Records excerpted from a collection
____
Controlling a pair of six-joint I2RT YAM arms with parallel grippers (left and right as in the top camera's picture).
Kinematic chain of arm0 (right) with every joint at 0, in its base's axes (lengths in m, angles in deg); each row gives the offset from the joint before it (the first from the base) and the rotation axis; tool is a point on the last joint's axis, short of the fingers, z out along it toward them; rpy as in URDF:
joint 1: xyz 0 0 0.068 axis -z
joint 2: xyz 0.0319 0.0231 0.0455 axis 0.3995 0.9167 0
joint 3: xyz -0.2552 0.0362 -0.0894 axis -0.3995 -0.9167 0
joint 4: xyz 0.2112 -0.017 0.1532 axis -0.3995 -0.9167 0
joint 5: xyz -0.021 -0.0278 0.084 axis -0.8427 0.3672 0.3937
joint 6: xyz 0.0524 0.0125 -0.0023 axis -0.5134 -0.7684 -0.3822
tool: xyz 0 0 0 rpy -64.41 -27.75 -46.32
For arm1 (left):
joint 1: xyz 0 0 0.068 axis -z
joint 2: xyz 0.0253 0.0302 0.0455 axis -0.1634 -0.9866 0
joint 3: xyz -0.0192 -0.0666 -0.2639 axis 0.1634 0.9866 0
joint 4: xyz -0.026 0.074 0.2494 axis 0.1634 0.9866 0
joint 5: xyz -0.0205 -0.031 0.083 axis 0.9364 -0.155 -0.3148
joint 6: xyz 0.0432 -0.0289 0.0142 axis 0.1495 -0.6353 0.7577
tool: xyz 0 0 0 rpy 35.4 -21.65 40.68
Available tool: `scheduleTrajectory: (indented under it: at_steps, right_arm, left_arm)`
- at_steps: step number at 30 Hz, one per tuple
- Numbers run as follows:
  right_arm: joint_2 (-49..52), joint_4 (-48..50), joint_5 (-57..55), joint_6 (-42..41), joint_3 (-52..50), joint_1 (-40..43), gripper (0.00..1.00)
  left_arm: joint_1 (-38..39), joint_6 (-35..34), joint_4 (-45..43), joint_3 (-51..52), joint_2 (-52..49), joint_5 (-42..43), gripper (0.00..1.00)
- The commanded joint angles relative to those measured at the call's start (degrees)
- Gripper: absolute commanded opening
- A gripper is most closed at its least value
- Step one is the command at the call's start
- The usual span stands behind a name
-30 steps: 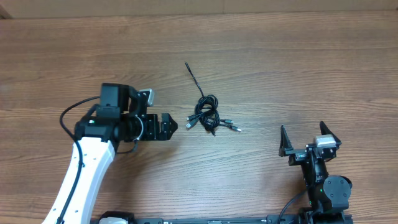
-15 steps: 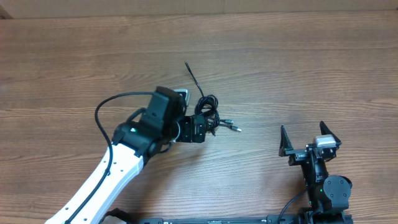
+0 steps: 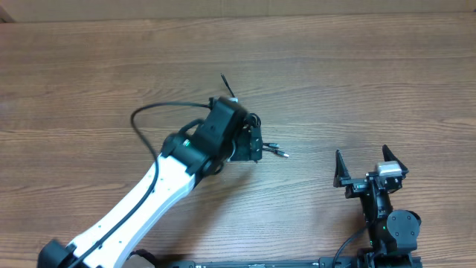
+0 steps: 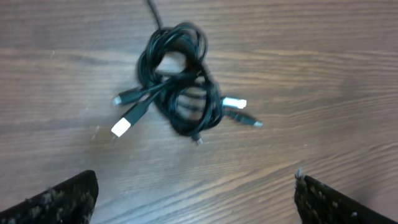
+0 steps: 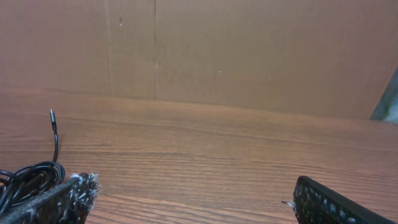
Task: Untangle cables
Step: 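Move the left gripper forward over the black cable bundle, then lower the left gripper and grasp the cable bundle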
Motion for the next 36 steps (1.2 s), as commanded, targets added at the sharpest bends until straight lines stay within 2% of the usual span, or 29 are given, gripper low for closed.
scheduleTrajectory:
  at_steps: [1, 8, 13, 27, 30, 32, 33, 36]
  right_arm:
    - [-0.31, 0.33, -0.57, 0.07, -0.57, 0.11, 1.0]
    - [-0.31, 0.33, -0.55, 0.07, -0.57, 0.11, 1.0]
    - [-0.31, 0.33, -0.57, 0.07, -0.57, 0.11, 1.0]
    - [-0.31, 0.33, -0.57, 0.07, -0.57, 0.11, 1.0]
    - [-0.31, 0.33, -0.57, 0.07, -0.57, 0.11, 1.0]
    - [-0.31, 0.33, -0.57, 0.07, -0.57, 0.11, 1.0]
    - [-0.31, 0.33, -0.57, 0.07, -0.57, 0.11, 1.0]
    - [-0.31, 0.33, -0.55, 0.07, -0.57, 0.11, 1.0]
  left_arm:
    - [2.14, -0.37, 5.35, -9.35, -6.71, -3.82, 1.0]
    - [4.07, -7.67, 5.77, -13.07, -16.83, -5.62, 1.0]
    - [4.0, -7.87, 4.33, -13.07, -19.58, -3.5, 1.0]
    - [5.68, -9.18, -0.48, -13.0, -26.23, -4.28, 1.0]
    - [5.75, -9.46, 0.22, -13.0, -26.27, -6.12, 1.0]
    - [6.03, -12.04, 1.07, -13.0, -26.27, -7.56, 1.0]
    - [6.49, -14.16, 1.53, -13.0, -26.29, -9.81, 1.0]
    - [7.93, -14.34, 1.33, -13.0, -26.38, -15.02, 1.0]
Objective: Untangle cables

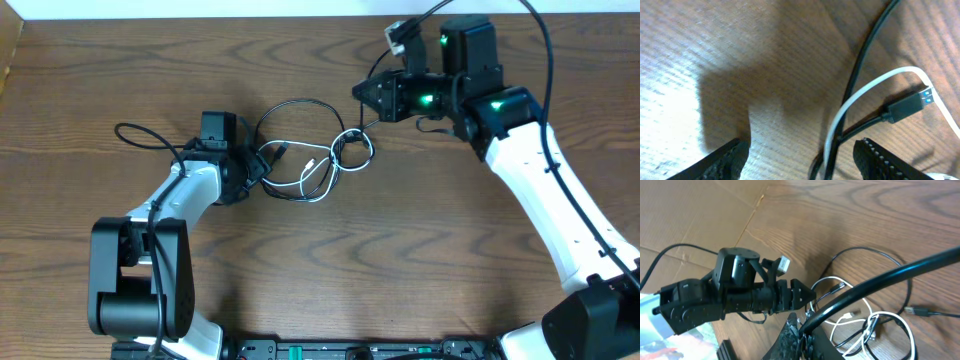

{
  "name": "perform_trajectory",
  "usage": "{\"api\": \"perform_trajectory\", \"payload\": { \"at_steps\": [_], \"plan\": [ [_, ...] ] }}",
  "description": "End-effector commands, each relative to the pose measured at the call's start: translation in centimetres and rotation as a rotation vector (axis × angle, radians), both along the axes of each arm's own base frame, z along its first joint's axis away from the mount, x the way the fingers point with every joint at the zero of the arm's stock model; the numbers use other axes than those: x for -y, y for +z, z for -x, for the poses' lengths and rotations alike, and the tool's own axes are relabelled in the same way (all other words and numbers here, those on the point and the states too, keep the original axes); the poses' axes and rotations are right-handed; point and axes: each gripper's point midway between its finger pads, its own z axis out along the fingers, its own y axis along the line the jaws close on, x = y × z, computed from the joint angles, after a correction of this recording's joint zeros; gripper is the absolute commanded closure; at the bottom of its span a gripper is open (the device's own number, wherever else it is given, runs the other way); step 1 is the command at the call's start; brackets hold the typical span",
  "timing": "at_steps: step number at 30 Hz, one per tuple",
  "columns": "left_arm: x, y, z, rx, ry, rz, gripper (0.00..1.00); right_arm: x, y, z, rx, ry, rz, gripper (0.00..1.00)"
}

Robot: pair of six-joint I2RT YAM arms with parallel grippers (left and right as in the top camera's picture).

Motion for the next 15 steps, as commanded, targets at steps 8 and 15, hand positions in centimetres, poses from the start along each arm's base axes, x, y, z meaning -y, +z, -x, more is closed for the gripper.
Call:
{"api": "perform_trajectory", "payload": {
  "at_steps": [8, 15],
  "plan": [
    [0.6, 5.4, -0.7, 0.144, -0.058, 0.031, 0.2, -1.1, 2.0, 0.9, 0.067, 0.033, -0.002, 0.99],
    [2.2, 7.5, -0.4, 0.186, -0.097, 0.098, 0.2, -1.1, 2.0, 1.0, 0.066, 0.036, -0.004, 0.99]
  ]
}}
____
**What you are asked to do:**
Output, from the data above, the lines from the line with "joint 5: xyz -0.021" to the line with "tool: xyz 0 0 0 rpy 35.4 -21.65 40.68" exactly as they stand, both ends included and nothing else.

**Exercise solution:**
joint 5: xyz -0.021 -0.0278 0.084 axis -0.8427 0.3672 0.3937
joint 6: xyz 0.0524 0.0125 -0.0023 axis -0.5134 -0.7684 -0.3822
tool: xyz 0 0 0 rpy -64.41 -27.75 -46.32
For arm1 (left):
joint 1: xyz 0 0 0.068 axis -z
joint 2: xyz 0.0253 0.0302 0.0455 axis -0.1634 -0.9866 0
joint 3: xyz -0.0192 -0.0666 -0.2639 axis 0.1634 0.9866 0
joint 4: xyz -0.026 0.074 0.2494 axis 0.1634 0.9866 0
joint 5: xyz -0.0205 -0.031 0.083 axis 0.9364 -0.155 -0.3148
joint 6: xyz 0.0432 -0.0289 0.0142 axis 0.1495 -0.6353 0.7577
tool: xyz 0 0 0 rpy 35.4 -21.65 40.68

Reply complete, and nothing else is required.